# [AIM OF THE TASK]
State the number of lines in the listing below that contain the word "stool", and nothing besides.

#### DATA FOR THIS EXERCISE ####

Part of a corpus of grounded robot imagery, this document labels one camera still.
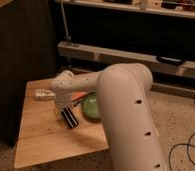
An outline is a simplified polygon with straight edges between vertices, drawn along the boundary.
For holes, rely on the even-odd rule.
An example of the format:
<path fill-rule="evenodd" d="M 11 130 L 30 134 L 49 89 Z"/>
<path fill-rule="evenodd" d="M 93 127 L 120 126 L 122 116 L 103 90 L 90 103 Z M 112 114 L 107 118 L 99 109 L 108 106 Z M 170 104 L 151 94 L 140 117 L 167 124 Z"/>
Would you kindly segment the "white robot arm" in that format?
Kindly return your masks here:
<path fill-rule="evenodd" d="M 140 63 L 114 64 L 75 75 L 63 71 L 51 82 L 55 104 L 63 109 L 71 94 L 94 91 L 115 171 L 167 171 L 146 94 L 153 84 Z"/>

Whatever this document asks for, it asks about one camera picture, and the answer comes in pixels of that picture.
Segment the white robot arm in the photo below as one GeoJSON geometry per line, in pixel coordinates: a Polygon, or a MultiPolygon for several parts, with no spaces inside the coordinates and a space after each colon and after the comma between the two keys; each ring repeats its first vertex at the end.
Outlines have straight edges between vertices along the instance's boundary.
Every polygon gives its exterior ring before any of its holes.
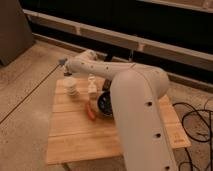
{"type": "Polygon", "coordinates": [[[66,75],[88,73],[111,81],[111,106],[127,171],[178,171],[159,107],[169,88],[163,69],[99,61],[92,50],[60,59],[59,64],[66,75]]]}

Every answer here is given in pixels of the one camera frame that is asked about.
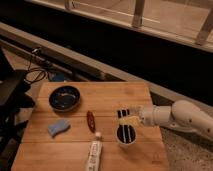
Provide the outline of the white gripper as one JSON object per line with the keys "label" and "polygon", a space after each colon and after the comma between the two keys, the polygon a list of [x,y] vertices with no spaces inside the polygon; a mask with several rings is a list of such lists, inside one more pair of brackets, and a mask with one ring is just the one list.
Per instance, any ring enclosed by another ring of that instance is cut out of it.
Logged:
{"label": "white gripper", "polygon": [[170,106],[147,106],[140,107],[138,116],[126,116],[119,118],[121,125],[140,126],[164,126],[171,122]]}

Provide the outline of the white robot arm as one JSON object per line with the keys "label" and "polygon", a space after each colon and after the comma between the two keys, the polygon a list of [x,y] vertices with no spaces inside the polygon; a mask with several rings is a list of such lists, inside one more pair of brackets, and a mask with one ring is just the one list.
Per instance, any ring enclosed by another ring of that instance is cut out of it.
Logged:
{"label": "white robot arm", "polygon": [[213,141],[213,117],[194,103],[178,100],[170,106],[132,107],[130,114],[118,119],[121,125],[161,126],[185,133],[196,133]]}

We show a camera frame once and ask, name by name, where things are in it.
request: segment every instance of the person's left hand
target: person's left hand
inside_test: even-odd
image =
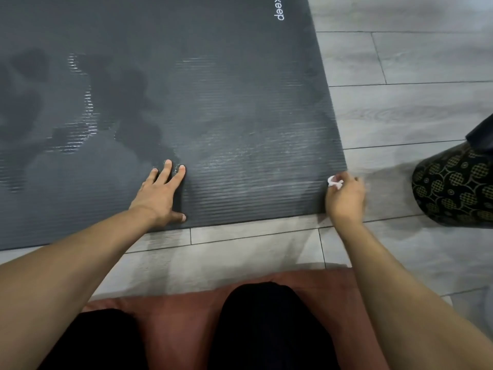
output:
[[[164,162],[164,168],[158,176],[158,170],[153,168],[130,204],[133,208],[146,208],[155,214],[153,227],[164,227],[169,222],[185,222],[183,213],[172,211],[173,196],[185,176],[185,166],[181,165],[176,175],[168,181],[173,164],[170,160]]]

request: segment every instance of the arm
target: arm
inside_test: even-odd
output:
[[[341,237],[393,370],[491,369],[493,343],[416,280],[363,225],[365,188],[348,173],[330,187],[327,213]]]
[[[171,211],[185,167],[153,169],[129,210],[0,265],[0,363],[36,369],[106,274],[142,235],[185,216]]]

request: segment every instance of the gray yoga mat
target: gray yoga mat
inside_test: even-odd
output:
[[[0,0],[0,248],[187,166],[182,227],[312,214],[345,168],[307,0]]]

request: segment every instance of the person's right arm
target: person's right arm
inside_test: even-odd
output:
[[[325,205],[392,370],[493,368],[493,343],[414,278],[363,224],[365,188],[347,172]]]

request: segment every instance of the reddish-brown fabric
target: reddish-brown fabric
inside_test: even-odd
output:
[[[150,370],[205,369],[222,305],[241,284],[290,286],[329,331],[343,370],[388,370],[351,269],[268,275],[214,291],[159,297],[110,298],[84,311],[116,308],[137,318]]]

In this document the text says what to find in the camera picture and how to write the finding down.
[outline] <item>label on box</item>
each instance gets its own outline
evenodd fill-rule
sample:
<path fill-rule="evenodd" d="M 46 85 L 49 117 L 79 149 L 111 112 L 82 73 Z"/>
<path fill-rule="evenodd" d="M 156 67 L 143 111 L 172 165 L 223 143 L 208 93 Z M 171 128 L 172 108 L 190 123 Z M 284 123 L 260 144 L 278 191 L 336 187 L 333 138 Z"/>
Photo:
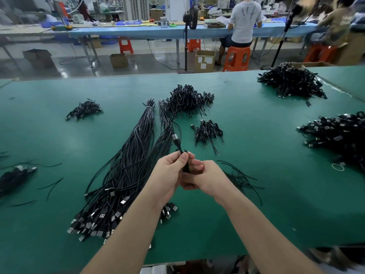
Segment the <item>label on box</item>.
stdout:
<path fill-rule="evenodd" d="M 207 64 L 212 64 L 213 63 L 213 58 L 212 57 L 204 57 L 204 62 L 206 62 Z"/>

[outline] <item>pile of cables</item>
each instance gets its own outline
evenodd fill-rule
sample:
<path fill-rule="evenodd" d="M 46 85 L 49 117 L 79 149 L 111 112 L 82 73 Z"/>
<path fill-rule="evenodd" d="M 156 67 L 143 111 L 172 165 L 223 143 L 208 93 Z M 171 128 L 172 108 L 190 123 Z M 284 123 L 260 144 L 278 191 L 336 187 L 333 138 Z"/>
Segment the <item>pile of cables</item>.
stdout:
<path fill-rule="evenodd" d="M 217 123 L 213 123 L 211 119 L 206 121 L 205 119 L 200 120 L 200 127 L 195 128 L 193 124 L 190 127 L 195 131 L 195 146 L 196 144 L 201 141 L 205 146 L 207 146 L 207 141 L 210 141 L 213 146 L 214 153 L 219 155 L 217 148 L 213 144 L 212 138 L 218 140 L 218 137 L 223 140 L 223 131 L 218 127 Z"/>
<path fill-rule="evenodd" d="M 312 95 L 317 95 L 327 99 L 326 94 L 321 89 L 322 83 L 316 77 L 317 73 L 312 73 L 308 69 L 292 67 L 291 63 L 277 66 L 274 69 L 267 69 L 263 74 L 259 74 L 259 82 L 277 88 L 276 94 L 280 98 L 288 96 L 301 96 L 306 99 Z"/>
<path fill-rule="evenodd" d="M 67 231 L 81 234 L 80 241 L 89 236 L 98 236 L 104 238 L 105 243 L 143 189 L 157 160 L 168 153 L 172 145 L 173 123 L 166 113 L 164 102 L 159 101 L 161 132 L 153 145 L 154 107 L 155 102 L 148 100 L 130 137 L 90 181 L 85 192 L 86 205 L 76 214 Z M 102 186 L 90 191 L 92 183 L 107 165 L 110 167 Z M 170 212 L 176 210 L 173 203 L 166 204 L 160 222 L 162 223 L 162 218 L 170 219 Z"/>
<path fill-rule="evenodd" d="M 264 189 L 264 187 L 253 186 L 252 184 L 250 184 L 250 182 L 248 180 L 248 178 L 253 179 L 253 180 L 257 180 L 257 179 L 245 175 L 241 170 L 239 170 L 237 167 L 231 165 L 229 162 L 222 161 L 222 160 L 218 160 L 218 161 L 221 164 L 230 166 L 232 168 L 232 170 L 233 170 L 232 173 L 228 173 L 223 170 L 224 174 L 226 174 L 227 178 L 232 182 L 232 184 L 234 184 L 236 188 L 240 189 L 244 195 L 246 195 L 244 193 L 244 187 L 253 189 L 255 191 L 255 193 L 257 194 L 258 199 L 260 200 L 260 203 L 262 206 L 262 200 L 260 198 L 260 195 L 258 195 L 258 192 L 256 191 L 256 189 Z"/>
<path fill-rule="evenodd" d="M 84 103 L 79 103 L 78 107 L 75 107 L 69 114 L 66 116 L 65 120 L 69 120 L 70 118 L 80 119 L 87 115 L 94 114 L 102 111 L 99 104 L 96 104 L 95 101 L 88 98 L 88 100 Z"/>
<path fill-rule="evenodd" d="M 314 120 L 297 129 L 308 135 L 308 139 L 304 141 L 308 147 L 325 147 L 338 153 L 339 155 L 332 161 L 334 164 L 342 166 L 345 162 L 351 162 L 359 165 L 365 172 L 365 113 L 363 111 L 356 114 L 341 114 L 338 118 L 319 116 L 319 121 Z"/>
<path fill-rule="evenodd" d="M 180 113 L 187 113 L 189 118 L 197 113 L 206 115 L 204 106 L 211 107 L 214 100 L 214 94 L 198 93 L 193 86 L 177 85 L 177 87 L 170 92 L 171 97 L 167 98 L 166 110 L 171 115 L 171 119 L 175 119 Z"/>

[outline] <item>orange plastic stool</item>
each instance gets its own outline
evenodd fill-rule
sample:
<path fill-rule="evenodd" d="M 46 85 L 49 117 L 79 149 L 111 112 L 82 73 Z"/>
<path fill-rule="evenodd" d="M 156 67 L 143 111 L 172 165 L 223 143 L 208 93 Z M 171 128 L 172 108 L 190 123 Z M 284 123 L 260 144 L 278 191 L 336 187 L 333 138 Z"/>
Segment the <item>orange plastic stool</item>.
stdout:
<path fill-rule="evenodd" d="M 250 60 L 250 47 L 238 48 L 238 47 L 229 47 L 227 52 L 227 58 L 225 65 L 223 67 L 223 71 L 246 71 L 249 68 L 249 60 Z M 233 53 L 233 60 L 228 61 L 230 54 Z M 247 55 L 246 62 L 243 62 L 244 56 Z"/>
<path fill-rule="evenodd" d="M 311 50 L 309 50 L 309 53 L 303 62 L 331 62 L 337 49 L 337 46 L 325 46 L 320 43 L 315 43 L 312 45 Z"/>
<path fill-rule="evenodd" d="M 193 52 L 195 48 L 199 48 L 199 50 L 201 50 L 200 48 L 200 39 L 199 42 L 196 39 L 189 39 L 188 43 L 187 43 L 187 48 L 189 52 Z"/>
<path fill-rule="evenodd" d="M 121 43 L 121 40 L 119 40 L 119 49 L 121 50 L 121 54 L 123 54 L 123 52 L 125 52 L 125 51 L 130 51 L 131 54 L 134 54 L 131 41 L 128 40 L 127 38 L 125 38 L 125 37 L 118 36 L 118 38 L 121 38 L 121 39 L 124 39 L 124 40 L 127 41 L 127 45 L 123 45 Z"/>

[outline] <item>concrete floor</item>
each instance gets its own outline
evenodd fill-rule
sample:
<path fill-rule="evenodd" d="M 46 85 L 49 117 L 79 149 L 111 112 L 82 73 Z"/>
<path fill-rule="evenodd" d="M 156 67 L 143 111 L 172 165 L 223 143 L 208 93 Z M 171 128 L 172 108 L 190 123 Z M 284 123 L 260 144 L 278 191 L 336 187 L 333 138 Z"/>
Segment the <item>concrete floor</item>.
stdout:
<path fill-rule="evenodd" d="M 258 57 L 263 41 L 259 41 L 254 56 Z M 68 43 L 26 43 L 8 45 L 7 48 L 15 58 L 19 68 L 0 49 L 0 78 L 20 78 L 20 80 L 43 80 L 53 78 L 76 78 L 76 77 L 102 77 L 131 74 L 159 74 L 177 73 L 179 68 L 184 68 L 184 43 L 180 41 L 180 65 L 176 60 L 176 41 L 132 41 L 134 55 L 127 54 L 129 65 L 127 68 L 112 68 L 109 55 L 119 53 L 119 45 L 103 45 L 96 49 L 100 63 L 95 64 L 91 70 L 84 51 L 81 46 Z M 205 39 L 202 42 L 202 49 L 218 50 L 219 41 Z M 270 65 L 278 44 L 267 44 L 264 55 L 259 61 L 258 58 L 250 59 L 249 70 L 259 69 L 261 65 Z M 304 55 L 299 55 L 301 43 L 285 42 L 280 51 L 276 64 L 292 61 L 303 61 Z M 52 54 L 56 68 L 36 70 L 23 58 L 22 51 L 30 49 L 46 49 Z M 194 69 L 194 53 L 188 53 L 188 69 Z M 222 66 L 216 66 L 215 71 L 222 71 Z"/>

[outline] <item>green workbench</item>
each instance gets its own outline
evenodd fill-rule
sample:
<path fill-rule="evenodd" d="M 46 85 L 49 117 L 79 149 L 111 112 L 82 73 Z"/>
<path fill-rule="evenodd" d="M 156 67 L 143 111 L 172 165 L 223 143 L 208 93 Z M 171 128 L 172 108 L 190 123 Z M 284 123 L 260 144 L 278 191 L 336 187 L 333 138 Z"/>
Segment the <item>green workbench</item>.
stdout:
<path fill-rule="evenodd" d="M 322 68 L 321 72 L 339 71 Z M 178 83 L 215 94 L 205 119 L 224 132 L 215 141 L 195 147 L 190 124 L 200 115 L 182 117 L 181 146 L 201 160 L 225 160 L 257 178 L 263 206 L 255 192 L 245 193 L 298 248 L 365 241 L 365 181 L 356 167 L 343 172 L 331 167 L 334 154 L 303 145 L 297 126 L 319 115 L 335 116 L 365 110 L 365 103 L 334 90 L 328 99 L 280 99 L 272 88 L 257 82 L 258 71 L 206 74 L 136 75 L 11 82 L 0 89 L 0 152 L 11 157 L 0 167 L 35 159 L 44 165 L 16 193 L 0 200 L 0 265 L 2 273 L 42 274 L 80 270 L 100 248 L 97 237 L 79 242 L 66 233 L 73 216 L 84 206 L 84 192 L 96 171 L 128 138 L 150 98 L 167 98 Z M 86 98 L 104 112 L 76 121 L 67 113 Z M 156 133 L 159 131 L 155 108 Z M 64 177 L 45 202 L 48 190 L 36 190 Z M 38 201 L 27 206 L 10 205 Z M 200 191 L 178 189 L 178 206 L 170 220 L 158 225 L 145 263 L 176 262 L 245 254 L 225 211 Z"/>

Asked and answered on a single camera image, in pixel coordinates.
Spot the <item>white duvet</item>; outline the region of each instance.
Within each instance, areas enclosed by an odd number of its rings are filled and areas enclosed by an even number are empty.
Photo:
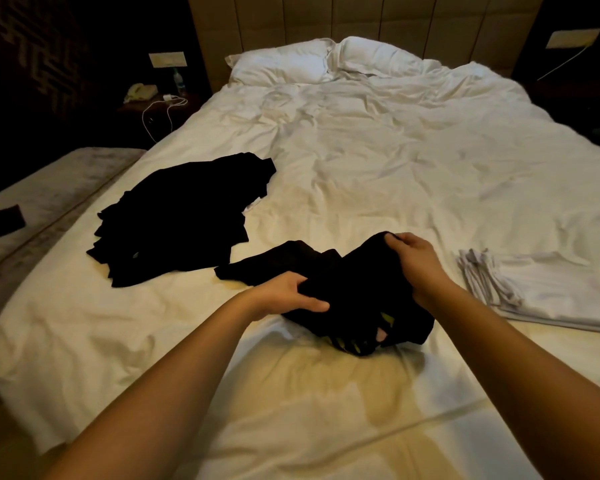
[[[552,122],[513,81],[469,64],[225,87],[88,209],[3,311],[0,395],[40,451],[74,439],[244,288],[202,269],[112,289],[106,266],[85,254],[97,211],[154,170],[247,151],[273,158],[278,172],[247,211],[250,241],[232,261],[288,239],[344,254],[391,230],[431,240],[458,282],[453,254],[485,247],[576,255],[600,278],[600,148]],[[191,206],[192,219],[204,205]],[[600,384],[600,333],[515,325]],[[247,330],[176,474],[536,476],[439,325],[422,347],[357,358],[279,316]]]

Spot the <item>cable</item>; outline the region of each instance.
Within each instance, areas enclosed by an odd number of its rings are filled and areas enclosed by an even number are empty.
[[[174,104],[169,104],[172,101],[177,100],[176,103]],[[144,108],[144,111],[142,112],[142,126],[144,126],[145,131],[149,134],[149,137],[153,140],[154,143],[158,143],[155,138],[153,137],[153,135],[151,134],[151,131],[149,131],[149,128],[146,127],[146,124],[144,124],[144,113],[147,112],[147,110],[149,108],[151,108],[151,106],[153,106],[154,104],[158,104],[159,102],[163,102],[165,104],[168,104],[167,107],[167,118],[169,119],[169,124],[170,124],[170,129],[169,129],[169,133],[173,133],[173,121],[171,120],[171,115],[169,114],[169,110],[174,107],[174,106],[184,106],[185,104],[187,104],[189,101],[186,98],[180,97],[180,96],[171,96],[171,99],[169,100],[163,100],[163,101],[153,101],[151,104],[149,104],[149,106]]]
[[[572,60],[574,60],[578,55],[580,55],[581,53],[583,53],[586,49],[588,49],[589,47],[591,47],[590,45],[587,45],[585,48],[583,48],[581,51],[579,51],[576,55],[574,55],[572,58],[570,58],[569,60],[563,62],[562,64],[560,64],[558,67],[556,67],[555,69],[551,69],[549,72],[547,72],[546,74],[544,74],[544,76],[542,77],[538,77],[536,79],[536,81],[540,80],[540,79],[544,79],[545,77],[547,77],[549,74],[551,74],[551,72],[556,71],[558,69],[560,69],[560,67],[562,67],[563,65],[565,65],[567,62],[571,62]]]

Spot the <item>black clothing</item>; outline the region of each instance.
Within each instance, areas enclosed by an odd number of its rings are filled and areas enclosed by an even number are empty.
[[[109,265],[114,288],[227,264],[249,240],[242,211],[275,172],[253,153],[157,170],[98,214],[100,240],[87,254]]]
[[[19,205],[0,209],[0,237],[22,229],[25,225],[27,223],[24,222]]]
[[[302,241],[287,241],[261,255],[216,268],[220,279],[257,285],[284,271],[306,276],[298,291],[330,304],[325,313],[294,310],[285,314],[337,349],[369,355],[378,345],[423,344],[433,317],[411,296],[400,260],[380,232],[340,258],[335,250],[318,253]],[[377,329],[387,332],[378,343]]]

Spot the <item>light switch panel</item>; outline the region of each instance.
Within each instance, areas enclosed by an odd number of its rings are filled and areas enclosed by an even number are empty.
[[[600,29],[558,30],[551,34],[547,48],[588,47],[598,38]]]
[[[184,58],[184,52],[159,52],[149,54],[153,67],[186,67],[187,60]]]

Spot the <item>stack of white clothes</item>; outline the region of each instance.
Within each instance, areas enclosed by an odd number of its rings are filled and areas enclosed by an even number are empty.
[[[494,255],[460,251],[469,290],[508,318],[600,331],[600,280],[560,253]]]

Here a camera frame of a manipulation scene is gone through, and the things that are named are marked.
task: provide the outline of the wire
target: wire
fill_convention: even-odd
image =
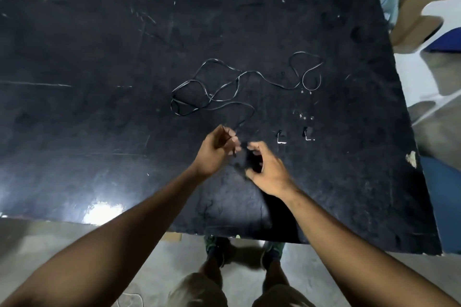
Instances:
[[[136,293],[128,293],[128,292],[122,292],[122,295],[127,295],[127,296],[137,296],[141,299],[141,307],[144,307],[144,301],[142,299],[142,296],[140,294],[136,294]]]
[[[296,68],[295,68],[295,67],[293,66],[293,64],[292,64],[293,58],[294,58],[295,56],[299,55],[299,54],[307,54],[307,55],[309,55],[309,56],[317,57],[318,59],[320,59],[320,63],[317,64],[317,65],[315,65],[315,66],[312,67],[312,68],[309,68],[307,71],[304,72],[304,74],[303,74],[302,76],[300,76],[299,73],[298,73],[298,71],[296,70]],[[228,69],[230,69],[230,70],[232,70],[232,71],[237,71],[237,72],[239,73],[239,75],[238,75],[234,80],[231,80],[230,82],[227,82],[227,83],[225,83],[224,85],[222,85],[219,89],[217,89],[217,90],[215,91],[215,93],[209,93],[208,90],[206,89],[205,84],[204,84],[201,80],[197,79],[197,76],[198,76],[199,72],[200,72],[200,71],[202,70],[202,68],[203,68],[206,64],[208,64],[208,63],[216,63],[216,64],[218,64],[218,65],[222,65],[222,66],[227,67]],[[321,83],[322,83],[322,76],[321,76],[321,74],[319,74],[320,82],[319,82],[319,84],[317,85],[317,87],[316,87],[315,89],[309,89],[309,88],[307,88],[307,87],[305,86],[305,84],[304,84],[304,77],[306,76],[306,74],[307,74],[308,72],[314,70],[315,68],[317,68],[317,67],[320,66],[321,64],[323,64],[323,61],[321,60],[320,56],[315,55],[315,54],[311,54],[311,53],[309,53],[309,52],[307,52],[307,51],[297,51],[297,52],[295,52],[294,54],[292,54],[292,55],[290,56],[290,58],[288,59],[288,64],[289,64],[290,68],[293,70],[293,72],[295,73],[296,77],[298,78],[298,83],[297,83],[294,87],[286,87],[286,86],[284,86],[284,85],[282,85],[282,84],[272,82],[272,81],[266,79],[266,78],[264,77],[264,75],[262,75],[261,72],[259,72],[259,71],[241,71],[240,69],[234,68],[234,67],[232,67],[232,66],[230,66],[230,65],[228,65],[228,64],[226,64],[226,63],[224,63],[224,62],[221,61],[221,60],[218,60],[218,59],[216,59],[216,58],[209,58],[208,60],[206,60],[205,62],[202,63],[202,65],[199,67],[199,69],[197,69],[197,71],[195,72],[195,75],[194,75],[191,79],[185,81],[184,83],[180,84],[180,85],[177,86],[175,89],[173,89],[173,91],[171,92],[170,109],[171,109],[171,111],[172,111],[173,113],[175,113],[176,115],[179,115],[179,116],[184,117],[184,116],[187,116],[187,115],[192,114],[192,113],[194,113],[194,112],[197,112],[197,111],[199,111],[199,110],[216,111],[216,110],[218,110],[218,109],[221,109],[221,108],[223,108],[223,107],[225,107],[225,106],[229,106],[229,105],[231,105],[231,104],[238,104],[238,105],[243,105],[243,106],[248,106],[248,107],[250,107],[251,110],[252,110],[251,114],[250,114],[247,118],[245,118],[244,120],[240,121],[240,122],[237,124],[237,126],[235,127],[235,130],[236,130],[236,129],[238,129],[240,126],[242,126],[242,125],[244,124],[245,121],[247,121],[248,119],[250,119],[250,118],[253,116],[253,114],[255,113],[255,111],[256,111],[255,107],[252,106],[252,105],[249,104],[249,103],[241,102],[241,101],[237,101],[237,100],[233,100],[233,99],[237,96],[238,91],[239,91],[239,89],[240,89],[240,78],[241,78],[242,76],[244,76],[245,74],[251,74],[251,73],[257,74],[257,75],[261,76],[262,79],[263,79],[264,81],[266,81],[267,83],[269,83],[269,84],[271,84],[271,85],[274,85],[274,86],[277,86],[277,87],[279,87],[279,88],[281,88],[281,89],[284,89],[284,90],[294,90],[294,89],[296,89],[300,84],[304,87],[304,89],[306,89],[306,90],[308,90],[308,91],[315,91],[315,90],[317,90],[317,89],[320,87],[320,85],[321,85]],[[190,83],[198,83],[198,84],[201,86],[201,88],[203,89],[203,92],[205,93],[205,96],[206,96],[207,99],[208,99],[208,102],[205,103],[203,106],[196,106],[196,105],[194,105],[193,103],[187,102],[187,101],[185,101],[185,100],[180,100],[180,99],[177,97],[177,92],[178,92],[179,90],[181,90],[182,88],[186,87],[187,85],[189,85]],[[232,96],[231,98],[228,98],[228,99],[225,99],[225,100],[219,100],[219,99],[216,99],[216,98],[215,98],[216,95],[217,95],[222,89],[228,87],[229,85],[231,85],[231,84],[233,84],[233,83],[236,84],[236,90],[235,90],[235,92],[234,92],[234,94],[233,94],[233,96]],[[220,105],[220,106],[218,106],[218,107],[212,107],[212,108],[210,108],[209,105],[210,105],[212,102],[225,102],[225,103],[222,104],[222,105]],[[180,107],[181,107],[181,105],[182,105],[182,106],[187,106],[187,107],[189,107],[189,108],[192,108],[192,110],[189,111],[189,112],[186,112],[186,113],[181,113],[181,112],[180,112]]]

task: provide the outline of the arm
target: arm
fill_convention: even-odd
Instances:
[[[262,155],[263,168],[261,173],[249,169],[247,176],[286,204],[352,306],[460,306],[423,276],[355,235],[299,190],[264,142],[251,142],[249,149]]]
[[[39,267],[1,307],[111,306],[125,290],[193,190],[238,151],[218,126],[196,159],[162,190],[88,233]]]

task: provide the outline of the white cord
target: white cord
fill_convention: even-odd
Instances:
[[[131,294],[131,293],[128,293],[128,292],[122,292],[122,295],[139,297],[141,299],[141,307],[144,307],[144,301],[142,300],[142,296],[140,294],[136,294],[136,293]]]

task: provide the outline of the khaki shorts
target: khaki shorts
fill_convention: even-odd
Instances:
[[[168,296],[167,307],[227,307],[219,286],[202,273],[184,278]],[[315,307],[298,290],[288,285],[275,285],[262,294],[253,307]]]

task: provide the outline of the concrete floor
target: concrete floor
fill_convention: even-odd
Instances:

####

# [COMPLETED TASK]
2